In 2003, as staff reductions at the CA began in earnest, with a mix of layoffs, early retirements, planned attritions, and contract buyouts, editor Peck drafted and published a “blueprint” for what it means to be a major metropolitan newspaper in the 21st century. It wasn’t so much a blueprint as it was a series of questions:

“How can we shift to a more Web-centric news operation, where more of our work is designed to maximize the strengths of the Internet even as we feed the print side of our newspaper?” he asked.

“This work will be difficult, chaotic, and frightening on some days … and we’re going to have to do it all with a talented, if smaller, workforce. … The tough nut of the newspaper’s challenge looks like this: Do more with less, even as we build a more interesting, relevant Memphis newspaper.”

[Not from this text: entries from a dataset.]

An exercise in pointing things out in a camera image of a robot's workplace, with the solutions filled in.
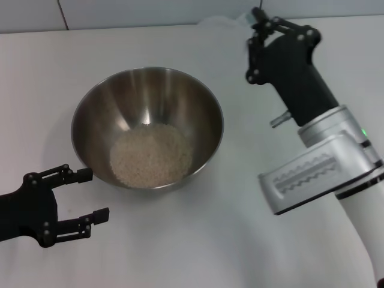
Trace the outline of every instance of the white tabletop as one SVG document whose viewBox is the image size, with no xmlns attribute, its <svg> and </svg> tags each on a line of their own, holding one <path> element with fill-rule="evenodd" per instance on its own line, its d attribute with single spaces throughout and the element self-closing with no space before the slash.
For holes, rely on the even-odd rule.
<svg viewBox="0 0 384 288">
<path fill-rule="evenodd" d="M 323 41 L 314 62 L 384 151 L 384 16 L 303 19 Z M 224 112 L 221 147 L 193 183 L 143 199 L 99 179 L 56 189 L 60 220 L 110 208 L 90 239 L 42 249 L 0 243 L 1 287 L 374 287 L 367 252 L 330 194 L 274 216 L 257 183 L 304 149 L 270 85 L 249 85 L 238 26 L 171 26 L 0 35 L 0 193 L 27 172 L 81 168 L 70 124 L 80 99 L 121 70 L 175 68 L 204 82 Z"/>
</svg>

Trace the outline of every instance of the gray panel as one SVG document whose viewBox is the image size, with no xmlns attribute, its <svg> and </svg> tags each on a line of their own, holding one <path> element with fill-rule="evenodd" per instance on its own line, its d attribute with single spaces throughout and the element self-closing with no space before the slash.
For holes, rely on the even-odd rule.
<svg viewBox="0 0 384 288">
<path fill-rule="evenodd" d="M 260 174 L 259 179 L 270 207 L 280 214 L 373 169 L 373 163 L 354 138 L 338 134 L 313 145 L 285 165 Z"/>
<path fill-rule="evenodd" d="M 310 18 L 384 14 L 383 0 L 264 0 L 269 16 Z"/>
<path fill-rule="evenodd" d="M 197 23 L 214 15 L 236 18 L 259 0 L 60 0 L 70 29 Z"/>
<path fill-rule="evenodd" d="M 0 0 L 0 33 L 65 30 L 56 0 Z"/>
</svg>

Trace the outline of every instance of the robotic arm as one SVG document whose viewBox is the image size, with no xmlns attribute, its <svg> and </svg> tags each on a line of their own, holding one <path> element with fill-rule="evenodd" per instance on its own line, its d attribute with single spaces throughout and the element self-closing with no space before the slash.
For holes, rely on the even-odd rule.
<svg viewBox="0 0 384 288">
<path fill-rule="evenodd" d="M 0 196 L 0 241 L 30 236 L 41 247 L 91 237 L 91 224 L 107 222 L 109 209 L 104 208 L 78 219 L 58 221 L 58 207 L 52 189 L 93 178 L 92 169 L 73 172 L 67 164 L 41 173 L 28 173 L 22 186 Z"/>
<path fill-rule="evenodd" d="M 273 128 L 293 118 L 307 149 L 259 175 L 274 214 L 334 193 L 370 255 L 378 288 L 384 288 L 384 165 L 346 106 L 340 106 L 312 63 L 320 32 L 254 8 L 248 40 L 250 84 L 270 83 L 287 106 Z M 275 32 L 281 36 L 265 45 Z"/>
</svg>

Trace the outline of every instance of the white wall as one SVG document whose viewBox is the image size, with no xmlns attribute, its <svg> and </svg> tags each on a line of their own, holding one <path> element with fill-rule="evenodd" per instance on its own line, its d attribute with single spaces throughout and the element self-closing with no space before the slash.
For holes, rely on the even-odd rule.
<svg viewBox="0 0 384 288">
<path fill-rule="evenodd" d="M 191 24 L 237 17 L 260 0 L 60 0 L 70 29 Z"/>
<path fill-rule="evenodd" d="M 264 0 L 269 16 L 311 18 L 384 14 L 384 0 Z"/>
<path fill-rule="evenodd" d="M 56 0 L 0 0 L 0 33 L 64 29 Z"/>
<path fill-rule="evenodd" d="M 60 0 L 70 29 L 197 23 L 236 18 L 260 0 Z M 384 0 L 264 0 L 270 16 L 286 18 L 384 14 Z"/>
</svg>

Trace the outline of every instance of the white robotic arm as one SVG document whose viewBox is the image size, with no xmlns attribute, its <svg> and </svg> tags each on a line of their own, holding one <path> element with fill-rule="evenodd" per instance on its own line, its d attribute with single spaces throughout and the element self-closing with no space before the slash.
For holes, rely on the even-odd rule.
<svg viewBox="0 0 384 288">
<path fill-rule="evenodd" d="M 274 214 L 280 215 L 328 193 L 340 201 L 371 258 L 376 283 L 384 288 L 384 165 L 346 106 L 337 100 L 312 64 L 320 32 L 259 8 L 248 41 L 250 84 L 271 83 L 288 111 L 273 128 L 293 118 L 307 149 L 281 167 L 259 175 Z M 283 35 L 268 46 L 275 31 Z"/>
</svg>

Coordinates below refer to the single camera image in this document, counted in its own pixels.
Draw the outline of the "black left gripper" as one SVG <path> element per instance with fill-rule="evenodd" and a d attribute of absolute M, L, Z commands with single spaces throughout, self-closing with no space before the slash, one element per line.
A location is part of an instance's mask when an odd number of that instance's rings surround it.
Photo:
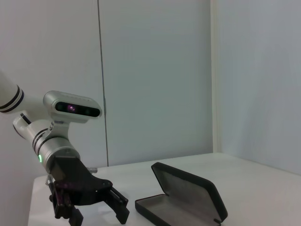
<path fill-rule="evenodd" d="M 82 224 L 83 216 L 75 206 L 104 202 L 115 212 L 121 224 L 127 222 L 130 213 L 128 199 L 112 187 L 111 181 L 93 176 L 80 159 L 55 157 L 50 173 L 55 181 L 48 184 L 49 200 L 56 219 Z"/>

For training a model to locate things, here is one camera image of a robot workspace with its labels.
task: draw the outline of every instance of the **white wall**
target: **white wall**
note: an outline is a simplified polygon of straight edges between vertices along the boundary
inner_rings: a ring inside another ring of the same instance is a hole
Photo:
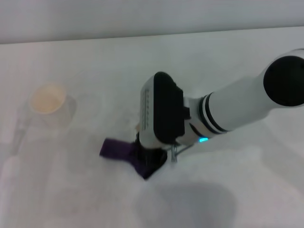
[[[0,43],[304,25],[303,0],[0,0]]]

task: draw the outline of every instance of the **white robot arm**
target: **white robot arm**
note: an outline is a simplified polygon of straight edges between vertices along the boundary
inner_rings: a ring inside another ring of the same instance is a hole
[[[256,78],[243,78],[202,98],[183,97],[159,72],[141,91],[139,141],[146,149],[192,145],[304,104],[304,49],[285,53]]]

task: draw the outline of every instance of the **cup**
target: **cup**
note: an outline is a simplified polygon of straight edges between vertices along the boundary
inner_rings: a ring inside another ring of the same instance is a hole
[[[66,98],[67,93],[62,85],[47,83],[33,92],[29,99],[29,106],[48,127],[63,128],[67,127],[72,120]]]

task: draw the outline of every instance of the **white table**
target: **white table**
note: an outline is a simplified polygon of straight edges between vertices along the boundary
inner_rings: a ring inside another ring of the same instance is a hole
[[[304,27],[0,46],[0,228],[299,228],[304,108],[196,145],[145,182],[98,156],[134,140],[139,95],[157,71],[199,97],[304,47]],[[26,101],[63,83],[74,110],[53,132]]]

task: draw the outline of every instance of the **purple block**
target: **purple block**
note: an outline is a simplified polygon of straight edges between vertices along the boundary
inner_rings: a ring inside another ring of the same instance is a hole
[[[130,163],[145,180],[157,171],[167,160],[167,152],[162,149],[147,150],[139,140],[133,143],[115,139],[105,139],[100,156]]]

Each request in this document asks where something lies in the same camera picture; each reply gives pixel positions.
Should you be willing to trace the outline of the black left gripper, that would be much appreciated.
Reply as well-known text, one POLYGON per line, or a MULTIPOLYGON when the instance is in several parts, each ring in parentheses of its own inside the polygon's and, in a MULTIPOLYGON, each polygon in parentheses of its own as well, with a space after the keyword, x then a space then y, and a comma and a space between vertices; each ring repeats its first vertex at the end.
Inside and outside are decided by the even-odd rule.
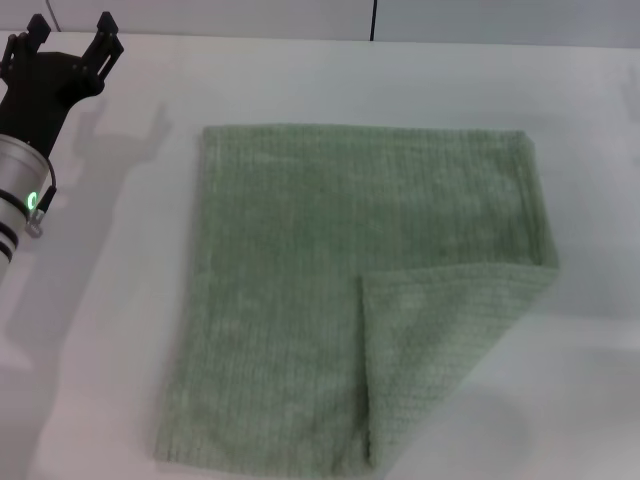
POLYGON ((96 35, 82 55, 38 53, 51 28, 34 14, 25 31, 11 34, 1 57, 1 133, 51 154, 71 108, 100 94, 106 78, 124 52, 119 27, 109 11, 97 23, 96 35))

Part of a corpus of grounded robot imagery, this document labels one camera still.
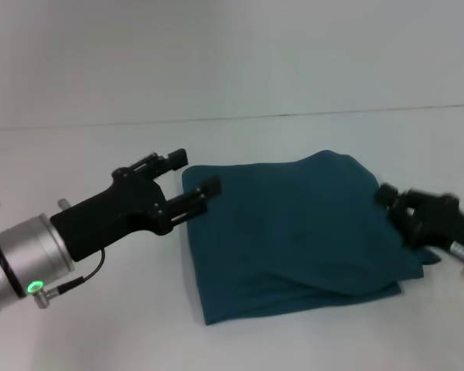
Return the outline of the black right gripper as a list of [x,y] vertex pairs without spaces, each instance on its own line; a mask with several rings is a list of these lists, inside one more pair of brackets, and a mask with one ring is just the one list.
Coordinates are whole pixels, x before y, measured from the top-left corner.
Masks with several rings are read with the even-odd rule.
[[[407,247],[412,250],[424,245],[439,247],[464,260],[464,212],[458,197],[415,189],[401,192],[389,183],[382,183],[374,194],[374,202],[390,209],[387,217]],[[404,209],[395,209],[397,205]]]

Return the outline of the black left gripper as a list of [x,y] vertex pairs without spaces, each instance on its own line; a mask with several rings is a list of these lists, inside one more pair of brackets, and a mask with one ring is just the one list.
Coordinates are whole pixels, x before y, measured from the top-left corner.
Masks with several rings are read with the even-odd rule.
[[221,194],[218,176],[205,179],[190,192],[167,202],[154,181],[188,165],[186,150],[167,156],[151,153],[129,168],[113,174],[113,183],[103,192],[71,206],[50,218],[68,253],[81,261],[128,234],[146,230],[158,236],[207,211],[207,202]]

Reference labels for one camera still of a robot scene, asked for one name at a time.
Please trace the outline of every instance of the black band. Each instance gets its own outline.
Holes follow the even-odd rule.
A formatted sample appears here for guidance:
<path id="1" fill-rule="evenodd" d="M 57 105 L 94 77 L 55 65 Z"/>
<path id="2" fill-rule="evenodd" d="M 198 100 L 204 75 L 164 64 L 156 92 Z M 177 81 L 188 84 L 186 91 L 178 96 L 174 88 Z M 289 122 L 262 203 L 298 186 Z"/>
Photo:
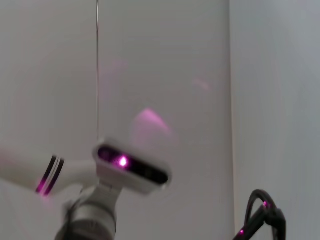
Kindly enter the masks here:
<path id="1" fill-rule="evenodd" d="M 50 175 L 50 173 L 52 171 L 52 168 L 55 165 L 56 160 L 57 160 L 57 157 L 53 155 L 52 158 L 51 158 L 51 161 L 49 163 L 49 166 L 48 166 L 48 168 L 46 169 L 46 171 L 45 171 L 45 173 L 43 175 L 43 178 L 42 178 L 41 182 L 39 183 L 38 187 L 35 190 L 35 192 L 37 194 L 40 193 L 42 191 L 42 189 L 44 188 L 45 183 L 48 180 L 48 177 L 49 177 L 49 175 Z"/>
<path id="2" fill-rule="evenodd" d="M 49 186 L 47 187 L 47 189 L 45 190 L 44 192 L 44 195 L 47 196 L 51 190 L 54 188 L 55 184 L 56 184 L 56 181 L 58 180 L 58 177 L 60 175 L 60 172 L 64 166 L 64 163 L 65 163 L 65 160 L 63 160 L 62 158 L 60 159 L 60 162 L 59 162 L 59 165 L 58 165 L 58 168 L 57 170 L 55 171 L 54 173 L 54 176 L 49 184 Z"/>

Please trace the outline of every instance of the white wall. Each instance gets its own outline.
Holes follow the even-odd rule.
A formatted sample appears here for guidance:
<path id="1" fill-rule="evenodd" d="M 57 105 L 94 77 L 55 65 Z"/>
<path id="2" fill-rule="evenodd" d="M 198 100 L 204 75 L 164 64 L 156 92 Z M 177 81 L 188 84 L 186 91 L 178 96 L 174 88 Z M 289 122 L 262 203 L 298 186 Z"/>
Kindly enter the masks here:
<path id="1" fill-rule="evenodd" d="M 66 160 L 90 158 L 97 135 L 95 24 L 89 0 L 0 1 L 2 140 Z M 1 182 L 1 239 L 54 239 L 70 194 L 43 201 Z"/>
<path id="2" fill-rule="evenodd" d="M 318 239 L 320 1 L 231 0 L 230 16 L 236 228 L 258 188 L 287 239 Z"/>
<path id="3" fill-rule="evenodd" d="M 117 239 L 232 239 L 226 0 L 100 5 L 100 136 L 169 163 L 172 186 L 124 192 Z M 95 1 L 0 2 L 0 135 L 67 159 L 96 140 Z M 53 239 L 57 199 L 0 185 L 0 236 Z"/>
<path id="4" fill-rule="evenodd" d="M 117 240 L 232 239 L 228 1 L 102 0 L 100 17 L 101 135 L 173 171 L 168 191 L 123 193 Z"/>

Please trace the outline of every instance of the pink light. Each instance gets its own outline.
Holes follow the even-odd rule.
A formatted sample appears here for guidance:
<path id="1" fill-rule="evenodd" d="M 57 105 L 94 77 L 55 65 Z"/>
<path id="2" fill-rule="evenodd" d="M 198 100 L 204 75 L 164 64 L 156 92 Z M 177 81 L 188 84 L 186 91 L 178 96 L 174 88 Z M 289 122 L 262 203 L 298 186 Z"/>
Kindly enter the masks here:
<path id="1" fill-rule="evenodd" d="M 46 181 L 40 181 L 40 183 L 38 184 L 38 187 L 36 188 L 36 193 L 41 193 L 41 191 L 42 191 L 42 189 L 44 189 L 44 187 L 45 187 L 45 183 L 46 183 Z"/>
<path id="2" fill-rule="evenodd" d="M 153 109 L 145 108 L 132 121 L 130 141 L 144 151 L 163 144 L 173 144 L 173 132 L 165 120 Z"/>
<path id="3" fill-rule="evenodd" d="M 197 87 L 200 87 L 202 90 L 205 90 L 206 92 L 210 90 L 209 84 L 198 78 L 194 80 L 193 84 L 196 85 Z"/>
<path id="4" fill-rule="evenodd" d="M 123 157 L 120 159 L 119 164 L 120 164 L 121 167 L 127 166 L 127 164 L 128 164 L 127 158 L 126 158 L 125 156 L 123 156 Z"/>

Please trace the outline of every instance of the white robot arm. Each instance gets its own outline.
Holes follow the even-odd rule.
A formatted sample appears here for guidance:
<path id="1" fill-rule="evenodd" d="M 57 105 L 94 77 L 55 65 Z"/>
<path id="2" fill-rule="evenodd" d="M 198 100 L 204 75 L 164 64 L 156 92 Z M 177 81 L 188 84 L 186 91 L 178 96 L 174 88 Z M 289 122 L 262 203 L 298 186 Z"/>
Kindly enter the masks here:
<path id="1" fill-rule="evenodd" d="M 116 234 L 116 203 L 123 188 L 140 194 L 164 189 L 172 175 L 163 163 L 152 161 L 136 149 L 113 140 L 100 142 L 94 161 L 65 161 L 51 154 L 0 144 L 0 179 L 44 196 L 59 193 L 73 184 L 83 192 L 71 203 L 56 240 L 113 240 Z"/>
<path id="2" fill-rule="evenodd" d="M 43 196 L 73 184 L 86 189 L 98 182 L 94 161 L 66 161 L 54 154 L 8 144 L 0 144 L 0 179 Z"/>

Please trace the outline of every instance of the purple led light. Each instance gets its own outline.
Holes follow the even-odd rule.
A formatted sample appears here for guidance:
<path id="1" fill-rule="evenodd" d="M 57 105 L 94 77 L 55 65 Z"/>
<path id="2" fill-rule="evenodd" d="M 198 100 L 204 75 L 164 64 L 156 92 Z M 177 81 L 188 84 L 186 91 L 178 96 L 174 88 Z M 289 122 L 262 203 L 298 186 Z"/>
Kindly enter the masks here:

Today, those questions — or challenges — remain largely the same. In the past five years, page size has shrunk in an effort to cut costs, and the number of pages has dropped along with advertising dollars. The staff has been steadily downsized. And now, with cuts in home delivery, the paper’s geographic footprint also has shrunk.

Just how much “less” can the CA hope to make “more” with?

In recent weeks, rumors have circulated that the next step in the CA‘s shift to a web-based business model will be to cut publication from seven to five days a week.

That’s news to Watson. “There hasn’t been any talk about cutting back the number of days we publish,” he says.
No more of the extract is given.